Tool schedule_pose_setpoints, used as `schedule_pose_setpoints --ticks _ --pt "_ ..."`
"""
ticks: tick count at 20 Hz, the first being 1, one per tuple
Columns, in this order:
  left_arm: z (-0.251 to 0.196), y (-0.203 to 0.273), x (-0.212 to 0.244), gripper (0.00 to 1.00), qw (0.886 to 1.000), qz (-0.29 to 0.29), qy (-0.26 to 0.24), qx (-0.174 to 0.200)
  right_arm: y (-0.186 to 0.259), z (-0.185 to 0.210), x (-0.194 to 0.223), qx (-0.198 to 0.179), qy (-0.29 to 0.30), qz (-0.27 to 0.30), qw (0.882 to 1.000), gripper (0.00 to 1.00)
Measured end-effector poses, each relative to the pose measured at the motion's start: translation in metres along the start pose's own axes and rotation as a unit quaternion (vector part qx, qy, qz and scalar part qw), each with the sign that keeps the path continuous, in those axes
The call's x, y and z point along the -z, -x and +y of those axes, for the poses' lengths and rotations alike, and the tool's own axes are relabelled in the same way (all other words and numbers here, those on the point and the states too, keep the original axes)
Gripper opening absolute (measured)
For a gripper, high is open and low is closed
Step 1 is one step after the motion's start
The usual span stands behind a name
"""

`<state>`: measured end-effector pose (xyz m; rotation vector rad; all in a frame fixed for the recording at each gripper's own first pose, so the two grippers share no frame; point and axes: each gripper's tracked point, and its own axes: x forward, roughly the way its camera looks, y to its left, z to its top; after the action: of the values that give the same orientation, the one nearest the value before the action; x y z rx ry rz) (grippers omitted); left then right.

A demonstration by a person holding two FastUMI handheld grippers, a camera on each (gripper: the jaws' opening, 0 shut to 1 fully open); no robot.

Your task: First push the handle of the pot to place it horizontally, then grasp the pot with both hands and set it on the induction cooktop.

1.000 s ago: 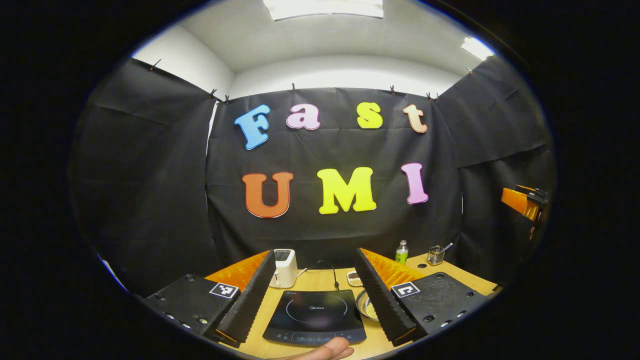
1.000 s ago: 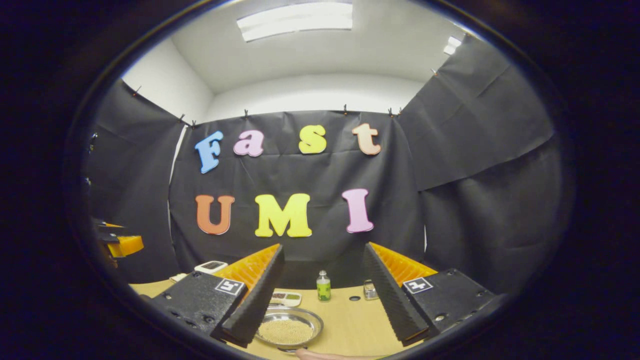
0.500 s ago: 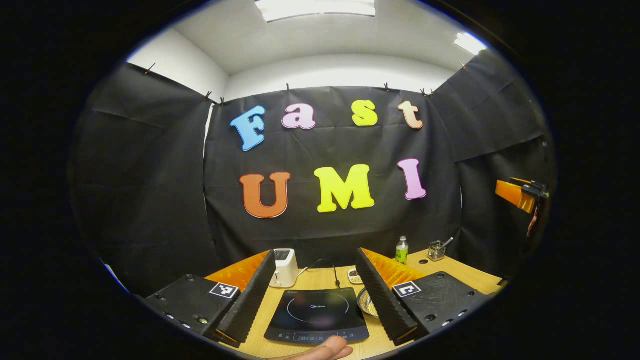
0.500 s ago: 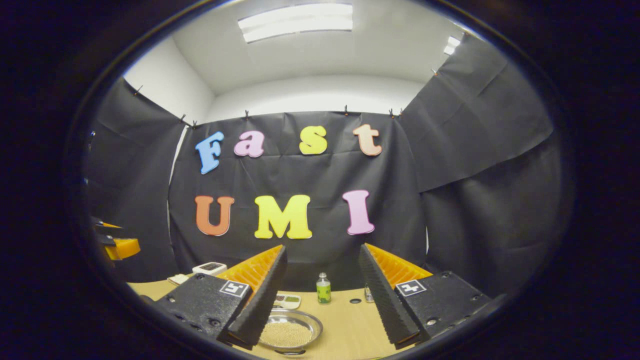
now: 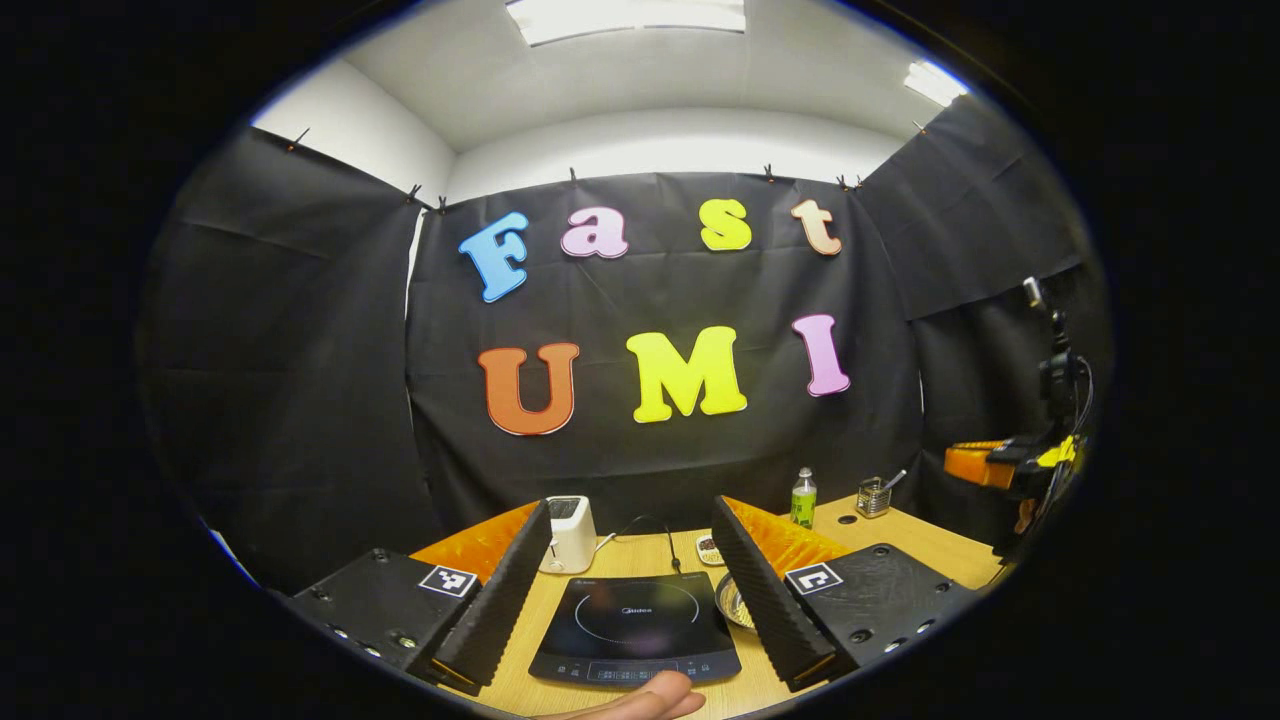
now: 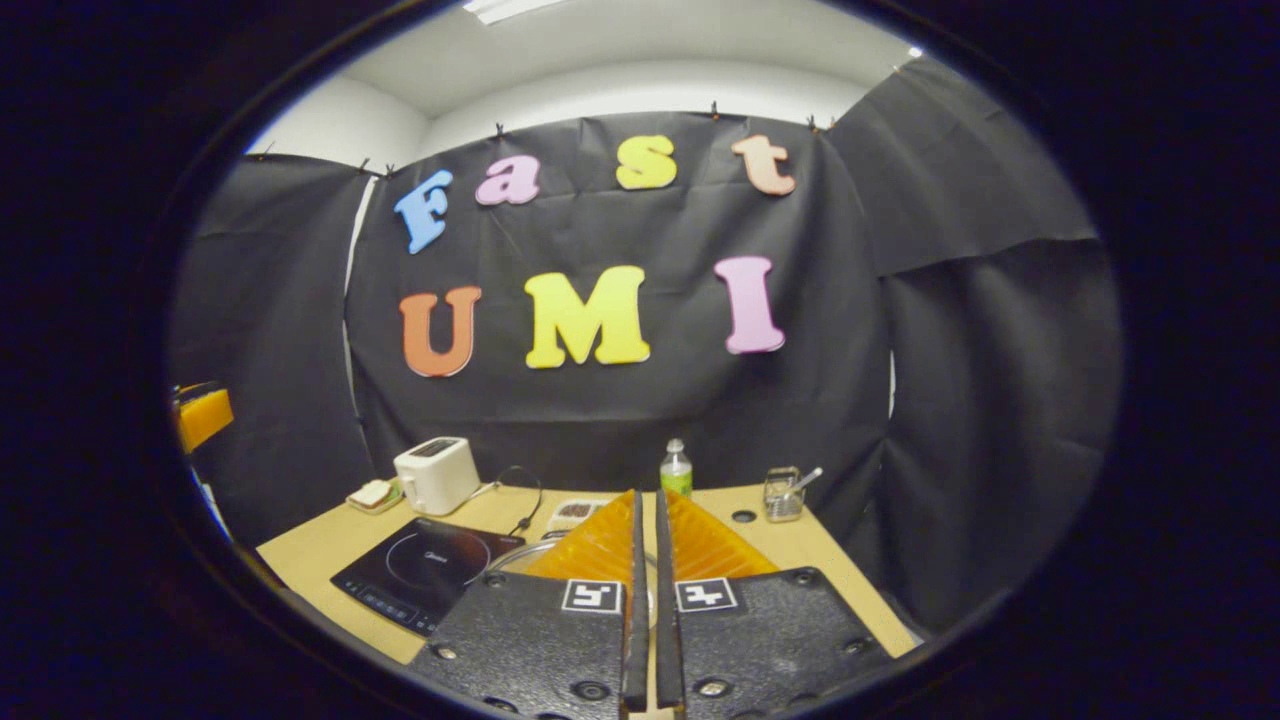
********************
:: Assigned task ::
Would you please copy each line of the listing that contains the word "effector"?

:: Answer area ::
Measured end-effector poses, each relative to the pose measured at the motion's start: translation in metres along the start pose's own axes and rotation as a unit quaternion (vector part qx, qy, qz and scalar part qw), each with the sign that keeps the path continuous, in those axes
`<state>`: measured end-effector pose (xyz m; rotation vector rad; all in a frame fixed for the recording at each gripper's own first pose, so the two grippers share no frame; point and axes: each gripper's tracked point, and its own axes: x forward, roughly the way its camera looks, y to its left, z to its top; after the action: of the values that give the same orientation, the one nearest the value before the action; x y z rx ry rz) (grippers omitted); left then right.

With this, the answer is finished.